Required work>
From the line containing "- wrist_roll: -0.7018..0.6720" to the very last line of the data below, transcribe everything exactly and nothing more.

-- Data segment follows --

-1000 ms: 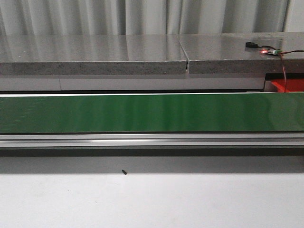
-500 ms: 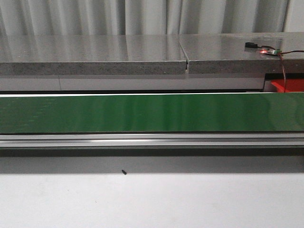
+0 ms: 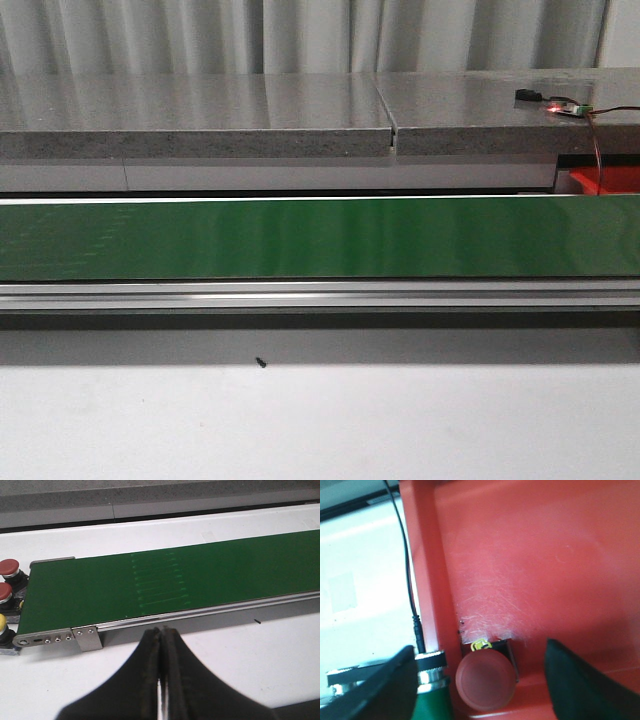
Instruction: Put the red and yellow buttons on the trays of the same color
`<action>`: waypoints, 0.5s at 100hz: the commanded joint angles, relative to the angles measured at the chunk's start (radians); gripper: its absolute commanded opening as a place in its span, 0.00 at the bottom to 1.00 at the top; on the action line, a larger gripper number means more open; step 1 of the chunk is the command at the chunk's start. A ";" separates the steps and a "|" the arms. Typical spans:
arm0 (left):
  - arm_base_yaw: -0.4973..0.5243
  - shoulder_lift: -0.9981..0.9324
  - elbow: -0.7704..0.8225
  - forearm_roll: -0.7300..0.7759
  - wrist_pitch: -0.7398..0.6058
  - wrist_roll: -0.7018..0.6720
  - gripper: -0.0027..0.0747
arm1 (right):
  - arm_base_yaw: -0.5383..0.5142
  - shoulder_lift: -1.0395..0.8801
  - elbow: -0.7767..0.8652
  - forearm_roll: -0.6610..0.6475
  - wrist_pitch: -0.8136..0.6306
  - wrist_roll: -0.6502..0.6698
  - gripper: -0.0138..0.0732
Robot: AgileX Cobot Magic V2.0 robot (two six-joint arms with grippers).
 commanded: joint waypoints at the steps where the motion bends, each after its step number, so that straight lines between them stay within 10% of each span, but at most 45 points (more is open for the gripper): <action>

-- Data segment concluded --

Answer to this exercise>
  - wrist_roll: -0.7018..0.6720
  - gripper: -0.0027..0.0747
arm1 (right):
  - arm_base_yaw: -0.5383..0.5142
  - shoulder_lift: -1.0395..0.8801
  - elbow: -0.7767..0.8652
  - forearm_roll: -0.6610..0.6475
  - wrist_pitch: -0.8136..0.6306
  - wrist_roll: -0.6502..0.6698
  - gripper: -0.0138..0.0732
Robot: AgileX Cobot Magic V2.0 robot (two six-joint arms with grippers).
 commanded: joint waypoints at the steps where the motion bends, each after its step number, so that straight lines between them stay within 10% of each span, but at most 45 points (more is open for the gripper): <action>

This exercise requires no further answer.